Everything seemed so huge when you were still just a kid.
Back then, I was overwhelmed by countless sensations—I was already highly sensitive, with a keen mind and a nose and taste buds that were developing like a pro’s. Which, as I’d later realize, wasn’t always an advantage.
Those magical days always began with a gentle late-spring or midsummer morning. The interior of the white Peugeot 404, license plate 210 LZ 67, had already soaked up the sun before the engine purred to life, and the cabin gave off a scent I could still recognize today—a fragrance I found so pleasant. Back then, I had no idea it was just the smell of warm plastic from the car’s interior.
Yes, the scents of the 404 on sunny days became my madeleine de Proust...
What’s more, the whole family was unusually cheerful because those moments of relaxation and leisure were rare. Everyone worked, and no one had an easy job or was well paid. Without the *Trente Glorieuses*, these experiences might never have happened.
Once we crossed the canton’s borders, I felt like I was light-years away from my everyday surroundings, and every kilometer plunged me deeper into *terra incognita*. It was thrilling. Far from my so-called "medium-sized" town, wheat fields, cornfields, and cabbage patches stretched out, punctuated by tall poles connected by long wires and topped with vegetation—like giant clotheslines without laundry, where magical beanstalks might grow to touch the sky. Back then, I was still far from tasting their product, which was simply beer. At the time, there was still a significant local hop production. Fun fact: it wasn’t until 2002 that Anglo-Saxon scientists proved hops and cannabis belong to the same biological family.

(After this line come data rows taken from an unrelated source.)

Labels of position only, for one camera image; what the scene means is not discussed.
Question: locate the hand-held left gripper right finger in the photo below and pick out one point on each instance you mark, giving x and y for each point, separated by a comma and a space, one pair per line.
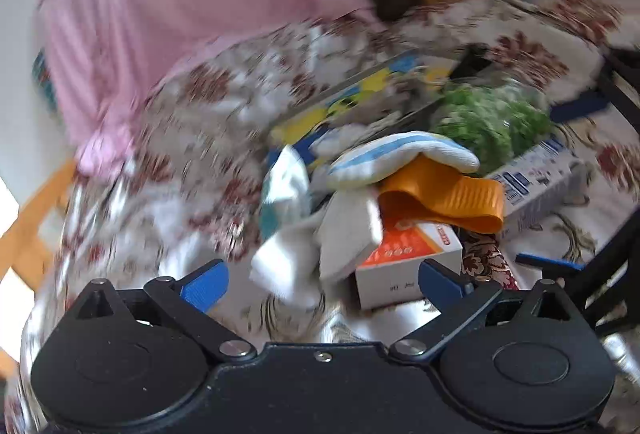
442, 286

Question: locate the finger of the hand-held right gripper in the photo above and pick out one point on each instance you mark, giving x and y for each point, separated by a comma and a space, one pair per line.
575, 108
550, 261

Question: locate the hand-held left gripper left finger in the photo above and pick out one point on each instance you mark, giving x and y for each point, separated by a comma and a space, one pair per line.
205, 286

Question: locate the orange white box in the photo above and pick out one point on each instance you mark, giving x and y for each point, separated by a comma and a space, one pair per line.
400, 264

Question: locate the white blue box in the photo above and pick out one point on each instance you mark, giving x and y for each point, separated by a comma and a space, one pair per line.
540, 184

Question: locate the white ribbed sock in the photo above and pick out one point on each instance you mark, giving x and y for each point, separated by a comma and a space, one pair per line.
285, 264

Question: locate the orange plastic object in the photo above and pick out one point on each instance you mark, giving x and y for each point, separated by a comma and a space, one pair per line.
450, 199

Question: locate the white cloth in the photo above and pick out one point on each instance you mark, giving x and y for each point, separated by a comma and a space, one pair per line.
350, 229

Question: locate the grey tray with cartoon picture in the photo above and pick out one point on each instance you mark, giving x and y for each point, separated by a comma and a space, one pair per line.
370, 89

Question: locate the clear container of green plant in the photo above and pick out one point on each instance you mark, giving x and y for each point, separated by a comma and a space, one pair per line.
490, 124

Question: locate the floral satin blanket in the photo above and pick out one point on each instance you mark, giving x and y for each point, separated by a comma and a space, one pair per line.
125, 214

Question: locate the pink bed sheet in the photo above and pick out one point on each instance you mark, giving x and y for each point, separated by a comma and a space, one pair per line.
175, 14

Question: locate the wooden bed rail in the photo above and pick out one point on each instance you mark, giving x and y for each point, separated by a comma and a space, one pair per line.
30, 234

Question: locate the teal wall poster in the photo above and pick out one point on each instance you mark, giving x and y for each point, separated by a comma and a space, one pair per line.
42, 84

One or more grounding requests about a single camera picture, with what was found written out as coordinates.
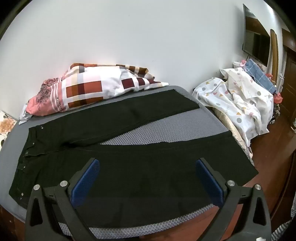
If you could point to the patchwork red white pillow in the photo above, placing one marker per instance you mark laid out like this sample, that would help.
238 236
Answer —
92 88

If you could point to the wooden plank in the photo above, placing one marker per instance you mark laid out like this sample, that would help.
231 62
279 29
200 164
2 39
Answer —
274 53

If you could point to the wall-mounted television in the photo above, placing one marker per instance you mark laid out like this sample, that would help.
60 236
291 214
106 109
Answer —
256 44

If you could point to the grey mesh mattress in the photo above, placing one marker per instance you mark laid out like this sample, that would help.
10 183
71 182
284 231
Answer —
175 129

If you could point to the beige blanket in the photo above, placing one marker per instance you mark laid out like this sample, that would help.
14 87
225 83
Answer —
229 122

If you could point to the dark wooden wardrobe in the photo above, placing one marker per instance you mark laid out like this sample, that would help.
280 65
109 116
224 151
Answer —
289 81

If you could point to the floral pillow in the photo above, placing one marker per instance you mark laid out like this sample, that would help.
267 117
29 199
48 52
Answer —
7 126

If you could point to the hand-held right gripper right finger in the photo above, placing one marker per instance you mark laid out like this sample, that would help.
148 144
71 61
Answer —
209 184

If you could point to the white cup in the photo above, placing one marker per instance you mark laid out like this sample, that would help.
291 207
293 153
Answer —
236 64

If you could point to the blue checked cloth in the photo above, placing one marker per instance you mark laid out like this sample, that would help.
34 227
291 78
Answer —
261 76

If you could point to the black pants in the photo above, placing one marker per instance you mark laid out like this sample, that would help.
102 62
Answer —
138 166

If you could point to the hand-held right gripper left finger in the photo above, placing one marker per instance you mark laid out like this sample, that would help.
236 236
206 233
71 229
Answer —
85 183

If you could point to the white striped cloth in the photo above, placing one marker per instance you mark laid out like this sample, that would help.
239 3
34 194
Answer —
281 230

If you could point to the red plastic item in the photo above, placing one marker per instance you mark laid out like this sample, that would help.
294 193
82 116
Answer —
277 98

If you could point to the white polka-dot sheet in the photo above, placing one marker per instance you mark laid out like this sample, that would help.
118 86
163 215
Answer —
240 102

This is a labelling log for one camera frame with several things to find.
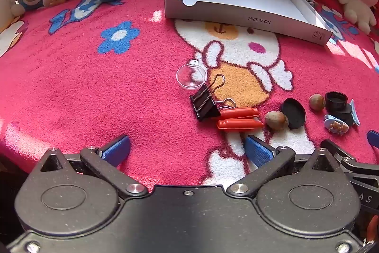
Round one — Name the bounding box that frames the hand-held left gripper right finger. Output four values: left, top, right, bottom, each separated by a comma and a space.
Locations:
226, 135, 353, 199

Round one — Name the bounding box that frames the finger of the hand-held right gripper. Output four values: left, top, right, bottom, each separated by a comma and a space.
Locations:
366, 130, 379, 149
321, 139, 379, 182

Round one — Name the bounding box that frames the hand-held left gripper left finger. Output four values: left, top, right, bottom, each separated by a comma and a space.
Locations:
27, 134, 149, 199

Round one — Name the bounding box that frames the plain light blue hair clip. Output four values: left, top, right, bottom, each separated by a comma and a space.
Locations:
348, 99, 361, 127

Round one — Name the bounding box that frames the brown nut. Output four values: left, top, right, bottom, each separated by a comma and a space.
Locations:
265, 111, 289, 130
309, 94, 326, 111

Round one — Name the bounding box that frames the black bottle cap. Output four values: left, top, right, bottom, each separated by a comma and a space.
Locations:
334, 111, 356, 127
325, 91, 349, 111

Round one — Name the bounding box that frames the blue beaded hair clip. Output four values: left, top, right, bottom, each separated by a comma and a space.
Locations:
324, 114, 349, 135

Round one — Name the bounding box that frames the black round lid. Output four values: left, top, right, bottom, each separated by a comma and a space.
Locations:
281, 98, 307, 129

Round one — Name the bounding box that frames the large black binder clip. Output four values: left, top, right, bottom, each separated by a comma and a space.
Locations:
189, 74, 236, 122

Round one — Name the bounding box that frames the clear plastic half sphere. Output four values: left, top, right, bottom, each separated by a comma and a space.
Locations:
176, 60, 207, 91

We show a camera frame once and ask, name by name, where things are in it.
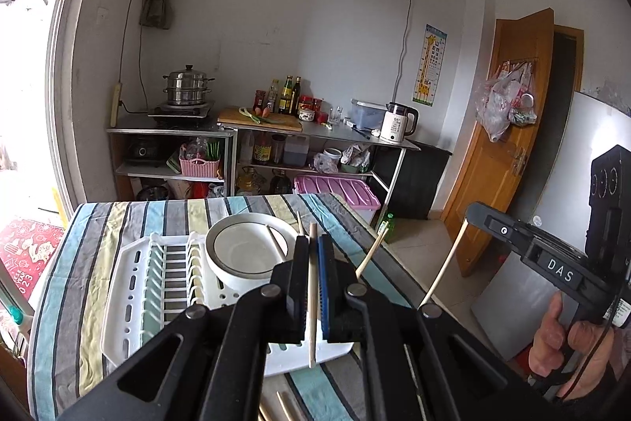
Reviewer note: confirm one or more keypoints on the red floor mat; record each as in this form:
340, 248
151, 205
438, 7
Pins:
29, 258

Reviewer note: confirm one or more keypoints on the red lidded jars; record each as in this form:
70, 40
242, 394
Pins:
311, 102

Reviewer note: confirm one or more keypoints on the white electric kettle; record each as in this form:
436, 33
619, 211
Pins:
394, 127

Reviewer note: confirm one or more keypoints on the orange wooden door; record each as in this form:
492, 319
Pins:
498, 184

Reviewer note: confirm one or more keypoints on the pink lidded storage box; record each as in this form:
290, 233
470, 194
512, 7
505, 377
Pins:
340, 191

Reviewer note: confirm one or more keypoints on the dark cooking oil bottle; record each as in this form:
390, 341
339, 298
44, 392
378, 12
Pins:
280, 183

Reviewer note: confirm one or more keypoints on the black kitchen appliance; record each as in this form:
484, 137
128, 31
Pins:
143, 153

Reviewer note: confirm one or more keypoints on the person's right hand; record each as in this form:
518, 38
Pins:
544, 342

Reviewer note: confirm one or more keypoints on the dark bottle with yellow label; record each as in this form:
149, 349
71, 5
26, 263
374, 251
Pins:
286, 98

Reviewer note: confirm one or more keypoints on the black cabinet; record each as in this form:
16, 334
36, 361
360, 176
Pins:
414, 184

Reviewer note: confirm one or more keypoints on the clear container with blue lid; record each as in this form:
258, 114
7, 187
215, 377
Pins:
367, 115

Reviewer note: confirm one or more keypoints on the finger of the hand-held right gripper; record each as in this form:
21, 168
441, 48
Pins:
498, 226

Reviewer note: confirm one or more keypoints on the white plastic dish rack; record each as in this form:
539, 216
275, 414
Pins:
172, 283

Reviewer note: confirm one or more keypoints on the crumpled food bags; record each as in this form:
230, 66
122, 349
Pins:
356, 157

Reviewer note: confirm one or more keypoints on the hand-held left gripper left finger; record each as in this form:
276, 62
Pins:
296, 293

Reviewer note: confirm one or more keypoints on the red sauce jar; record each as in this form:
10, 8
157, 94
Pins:
259, 100

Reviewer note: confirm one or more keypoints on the steel steamer pot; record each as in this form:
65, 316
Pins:
187, 88

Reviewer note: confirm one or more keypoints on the beige power strip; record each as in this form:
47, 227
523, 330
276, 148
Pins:
115, 105

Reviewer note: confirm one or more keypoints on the small drinking glass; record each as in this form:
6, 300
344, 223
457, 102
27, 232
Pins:
335, 115

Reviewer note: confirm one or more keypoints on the group of wooden chopsticks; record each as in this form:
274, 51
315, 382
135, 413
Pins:
285, 406

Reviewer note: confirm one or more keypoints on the dark square container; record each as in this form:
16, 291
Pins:
296, 153

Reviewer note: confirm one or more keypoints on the green bottle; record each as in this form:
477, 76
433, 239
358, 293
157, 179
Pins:
387, 228

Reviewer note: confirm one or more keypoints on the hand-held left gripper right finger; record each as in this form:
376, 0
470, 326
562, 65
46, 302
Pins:
325, 288

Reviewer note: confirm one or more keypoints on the orange carrot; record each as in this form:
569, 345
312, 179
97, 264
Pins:
262, 110

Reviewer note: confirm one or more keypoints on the long wooden chopstick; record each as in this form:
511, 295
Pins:
311, 302
443, 263
300, 223
370, 253

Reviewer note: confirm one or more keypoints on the white patterned jar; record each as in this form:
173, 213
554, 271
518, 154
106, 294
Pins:
306, 114

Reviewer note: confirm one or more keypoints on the giraffe wall poster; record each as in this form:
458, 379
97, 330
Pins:
430, 66

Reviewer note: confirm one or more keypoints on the small steel shelf rack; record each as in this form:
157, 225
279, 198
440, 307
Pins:
167, 132

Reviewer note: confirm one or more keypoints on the black cooktop stove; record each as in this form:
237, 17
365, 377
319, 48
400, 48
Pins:
180, 111

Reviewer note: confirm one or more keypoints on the green scallion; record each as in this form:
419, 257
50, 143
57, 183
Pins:
251, 115

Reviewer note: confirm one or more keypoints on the sliding glass door frame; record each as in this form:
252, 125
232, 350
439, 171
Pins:
69, 80

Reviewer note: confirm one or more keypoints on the yellow cooking oil bottle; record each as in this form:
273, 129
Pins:
249, 182

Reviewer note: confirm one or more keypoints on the small clear seasoning bottle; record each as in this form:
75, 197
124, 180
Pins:
273, 95

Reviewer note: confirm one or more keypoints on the hanging plastic bags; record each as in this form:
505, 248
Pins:
503, 105

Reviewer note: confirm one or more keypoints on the wooden cutting board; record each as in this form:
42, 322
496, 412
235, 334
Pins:
276, 122

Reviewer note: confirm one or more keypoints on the striped tablecloth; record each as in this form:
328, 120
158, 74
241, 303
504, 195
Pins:
74, 302

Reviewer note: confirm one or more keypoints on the dark sauce bottle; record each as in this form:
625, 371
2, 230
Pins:
296, 98

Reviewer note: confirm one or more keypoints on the white board panel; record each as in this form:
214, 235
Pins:
542, 204

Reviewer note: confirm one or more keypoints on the pink plastic basket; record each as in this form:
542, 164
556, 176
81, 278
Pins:
199, 167

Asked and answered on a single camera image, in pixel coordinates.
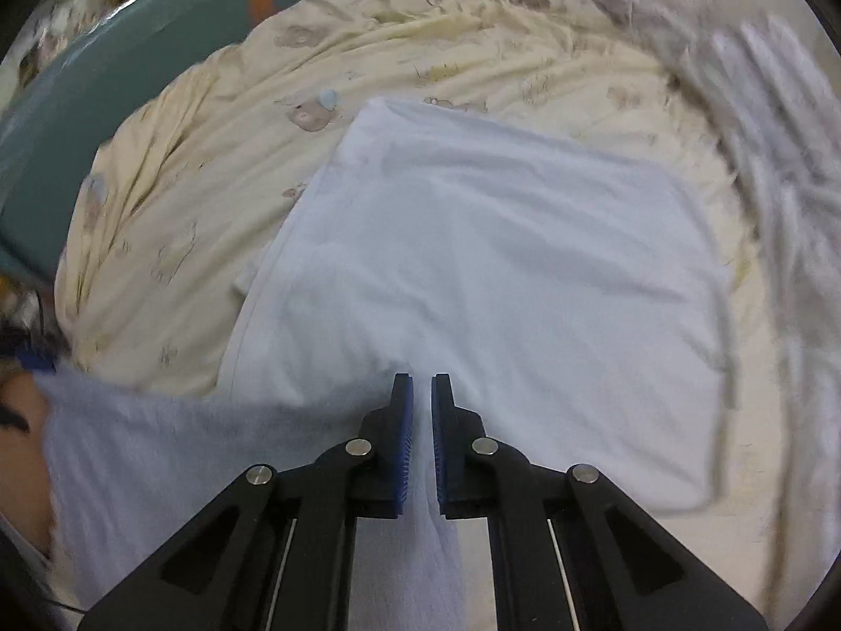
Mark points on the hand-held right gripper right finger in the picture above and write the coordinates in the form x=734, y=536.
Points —
x=439, y=460

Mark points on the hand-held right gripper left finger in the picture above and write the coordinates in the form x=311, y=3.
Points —
x=404, y=453

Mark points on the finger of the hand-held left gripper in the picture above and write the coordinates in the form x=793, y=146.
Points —
x=38, y=361

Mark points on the grey heathered top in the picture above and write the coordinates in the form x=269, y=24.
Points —
x=164, y=447

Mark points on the white cartoon print T-shirt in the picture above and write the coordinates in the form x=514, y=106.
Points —
x=493, y=276

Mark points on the teal upholstered furniture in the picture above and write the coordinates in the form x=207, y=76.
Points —
x=98, y=112

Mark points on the cream bear print blanket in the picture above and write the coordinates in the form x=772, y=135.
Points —
x=230, y=144

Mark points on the grey white crumpled duvet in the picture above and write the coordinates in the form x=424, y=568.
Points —
x=775, y=144

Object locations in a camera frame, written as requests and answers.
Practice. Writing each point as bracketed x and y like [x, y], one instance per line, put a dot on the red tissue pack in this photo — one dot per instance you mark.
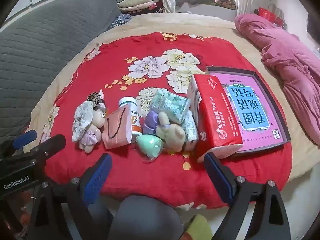
[215, 115]

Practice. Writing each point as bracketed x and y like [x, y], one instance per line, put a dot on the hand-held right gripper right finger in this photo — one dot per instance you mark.
[220, 177]

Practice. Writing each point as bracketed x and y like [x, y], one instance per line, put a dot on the clothes pile on windowsill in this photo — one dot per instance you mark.
[200, 0]

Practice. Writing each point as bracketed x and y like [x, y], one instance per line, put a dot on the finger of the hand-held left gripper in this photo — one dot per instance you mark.
[50, 145]
[25, 138]

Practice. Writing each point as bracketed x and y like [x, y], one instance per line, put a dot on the small white sachet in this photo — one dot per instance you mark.
[101, 95]

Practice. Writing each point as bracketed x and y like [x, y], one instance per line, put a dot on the green tissue pack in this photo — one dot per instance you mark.
[170, 103]

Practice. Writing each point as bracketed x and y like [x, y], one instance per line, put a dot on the person's grey trouser knee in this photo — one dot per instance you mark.
[145, 217]

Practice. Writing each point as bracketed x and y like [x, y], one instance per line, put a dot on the small white tissue pack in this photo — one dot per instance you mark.
[191, 132]

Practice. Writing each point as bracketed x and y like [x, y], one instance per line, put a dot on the blue patterned pillow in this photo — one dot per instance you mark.
[120, 21]

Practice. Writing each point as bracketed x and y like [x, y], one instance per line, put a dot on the yellow green cloth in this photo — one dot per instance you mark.
[200, 227]

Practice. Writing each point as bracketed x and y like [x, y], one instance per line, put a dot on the beige bed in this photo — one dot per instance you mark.
[175, 22]

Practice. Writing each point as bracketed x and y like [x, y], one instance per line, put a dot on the stack of folded clothes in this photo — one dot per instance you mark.
[135, 3]

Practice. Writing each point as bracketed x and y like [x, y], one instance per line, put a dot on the leopard print scrunchie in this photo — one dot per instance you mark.
[93, 98]

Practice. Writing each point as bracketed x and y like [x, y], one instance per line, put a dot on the white pill bottle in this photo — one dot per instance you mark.
[130, 103]

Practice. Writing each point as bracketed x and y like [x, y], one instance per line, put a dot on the small pink paper bag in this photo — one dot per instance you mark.
[117, 132]

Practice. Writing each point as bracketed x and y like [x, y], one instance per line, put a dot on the grey box with pink book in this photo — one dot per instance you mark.
[252, 105]

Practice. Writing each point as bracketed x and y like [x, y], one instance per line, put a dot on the green makeup sponge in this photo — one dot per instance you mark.
[150, 145]

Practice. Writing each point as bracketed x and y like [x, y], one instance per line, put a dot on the red gift bag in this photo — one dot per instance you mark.
[266, 13]
[279, 18]

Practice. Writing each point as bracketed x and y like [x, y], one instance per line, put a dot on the beige plush bear purple dress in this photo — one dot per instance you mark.
[172, 132]

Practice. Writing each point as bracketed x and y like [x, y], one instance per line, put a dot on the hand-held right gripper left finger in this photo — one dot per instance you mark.
[97, 177]

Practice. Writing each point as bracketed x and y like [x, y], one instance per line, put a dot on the doll with floral hat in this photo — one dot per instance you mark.
[83, 120]

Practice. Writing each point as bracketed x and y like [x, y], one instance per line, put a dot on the pink quilt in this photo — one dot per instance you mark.
[287, 52]

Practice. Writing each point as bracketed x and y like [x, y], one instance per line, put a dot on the red floral blanket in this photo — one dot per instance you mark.
[175, 180]

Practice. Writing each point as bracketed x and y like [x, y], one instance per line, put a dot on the grey quilted headboard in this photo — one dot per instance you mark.
[45, 42]

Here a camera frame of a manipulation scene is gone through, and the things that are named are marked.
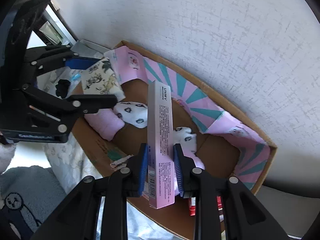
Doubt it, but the white panda print sock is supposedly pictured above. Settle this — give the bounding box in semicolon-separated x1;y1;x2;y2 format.
173;127;198;154
113;101;148;129

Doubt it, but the grey flat board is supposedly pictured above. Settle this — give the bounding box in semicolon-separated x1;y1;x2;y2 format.
71;39;112;59

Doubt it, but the cardboard box with pink lining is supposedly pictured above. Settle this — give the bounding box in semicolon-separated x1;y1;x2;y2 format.
72;40;278;240

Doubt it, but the small red box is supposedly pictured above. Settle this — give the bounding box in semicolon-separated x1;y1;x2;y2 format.
188;195;223;217

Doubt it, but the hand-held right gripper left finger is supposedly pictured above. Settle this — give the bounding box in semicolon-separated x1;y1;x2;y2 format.
30;143;148;240

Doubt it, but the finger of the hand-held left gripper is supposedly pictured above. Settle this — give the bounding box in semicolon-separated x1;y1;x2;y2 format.
14;83;118;133
24;45;101;77

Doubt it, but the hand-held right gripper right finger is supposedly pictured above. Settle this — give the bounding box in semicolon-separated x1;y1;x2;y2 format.
173;143;290;240

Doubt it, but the long lavender carton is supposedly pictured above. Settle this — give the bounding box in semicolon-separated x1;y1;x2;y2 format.
147;80;175;209

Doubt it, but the grey bear print clothing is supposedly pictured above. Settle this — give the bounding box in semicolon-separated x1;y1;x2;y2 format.
0;165;67;240

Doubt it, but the ink print tissue packet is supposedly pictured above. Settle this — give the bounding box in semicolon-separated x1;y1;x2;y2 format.
81;57;126;101

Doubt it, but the small black cloth item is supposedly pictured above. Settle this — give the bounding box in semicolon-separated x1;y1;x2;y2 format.
55;79;72;98

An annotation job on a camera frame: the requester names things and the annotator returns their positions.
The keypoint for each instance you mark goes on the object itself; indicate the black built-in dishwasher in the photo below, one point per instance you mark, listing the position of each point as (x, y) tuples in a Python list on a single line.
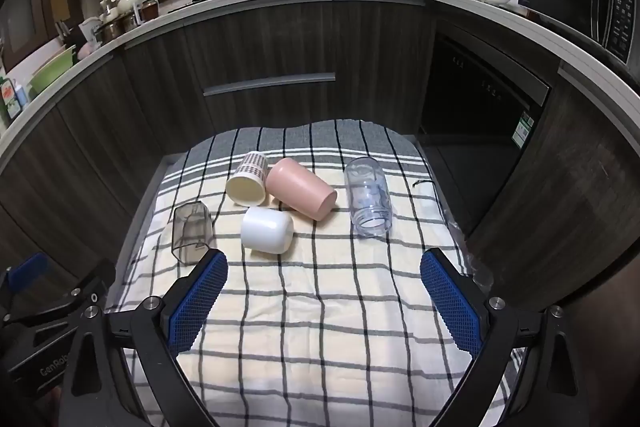
[(480, 117)]

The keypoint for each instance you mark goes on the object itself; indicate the steel pot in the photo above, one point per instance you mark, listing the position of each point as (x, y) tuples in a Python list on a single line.
[(117, 28)]

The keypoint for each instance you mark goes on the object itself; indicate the cream patterned cup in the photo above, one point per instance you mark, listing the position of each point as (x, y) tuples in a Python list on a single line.
[(247, 187)]

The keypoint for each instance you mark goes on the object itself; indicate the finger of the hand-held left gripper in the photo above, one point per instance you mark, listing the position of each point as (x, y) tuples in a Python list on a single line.
[(95, 279), (30, 268)]

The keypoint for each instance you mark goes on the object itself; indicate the green label bottle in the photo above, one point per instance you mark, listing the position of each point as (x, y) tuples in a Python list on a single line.
[(10, 99)]

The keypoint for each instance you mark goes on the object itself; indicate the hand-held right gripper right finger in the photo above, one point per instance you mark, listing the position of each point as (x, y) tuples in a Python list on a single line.
[(452, 302)]

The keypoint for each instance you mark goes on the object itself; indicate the grey transparent cup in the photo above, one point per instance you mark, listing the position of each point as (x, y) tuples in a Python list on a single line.
[(192, 232)]

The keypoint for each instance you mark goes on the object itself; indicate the white cup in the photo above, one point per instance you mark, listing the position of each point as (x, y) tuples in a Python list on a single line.
[(267, 231)]

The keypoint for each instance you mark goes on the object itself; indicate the clear plastic cup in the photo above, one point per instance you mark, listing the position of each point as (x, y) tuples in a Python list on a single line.
[(367, 202)]

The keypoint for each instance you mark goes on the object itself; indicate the blue bottle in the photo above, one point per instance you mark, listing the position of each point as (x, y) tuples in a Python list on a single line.
[(22, 93)]

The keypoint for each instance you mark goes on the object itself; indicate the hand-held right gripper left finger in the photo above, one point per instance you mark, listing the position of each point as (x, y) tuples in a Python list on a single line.
[(197, 302)]

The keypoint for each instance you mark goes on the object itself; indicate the pink cup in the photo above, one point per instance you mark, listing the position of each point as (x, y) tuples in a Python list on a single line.
[(297, 187)]

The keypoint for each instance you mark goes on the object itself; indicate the green basin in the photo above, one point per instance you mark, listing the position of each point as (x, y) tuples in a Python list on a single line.
[(52, 69)]

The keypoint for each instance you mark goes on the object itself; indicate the clear plastic wrap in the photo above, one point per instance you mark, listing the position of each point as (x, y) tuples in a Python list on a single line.
[(470, 264)]

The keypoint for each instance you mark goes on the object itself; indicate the brown lidded jar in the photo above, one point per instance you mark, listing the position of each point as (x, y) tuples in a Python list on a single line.
[(149, 9)]

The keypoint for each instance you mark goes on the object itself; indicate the white teapot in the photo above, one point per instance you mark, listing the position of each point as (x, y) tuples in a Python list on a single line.
[(127, 1)]

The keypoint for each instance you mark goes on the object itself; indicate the black white checkered cloth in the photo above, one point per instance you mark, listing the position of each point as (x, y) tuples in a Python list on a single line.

After the fields, the landscape took another step up as it rolled past the little boy’s eyes, often glued to the windows. First came modest hills, then a succession of rolling slopes that soon formed an unbroken chain. Their 700 meters in altitude felt like Himalayan peaks to me—impressive, inert giants, a whole new world. Gazing at them, an intense emotion welled up somewhere between my stomach and lungs, nearly taking my breath away. What mysteries, what treasures did these heights hold?
And then there were the cherries on top—the crowning touch that made the scene even more magical: proud, majestic castles perched on the summits like impassive sentinels. Monuments from the past, yet firmly rooted in the present on their rocky spurs.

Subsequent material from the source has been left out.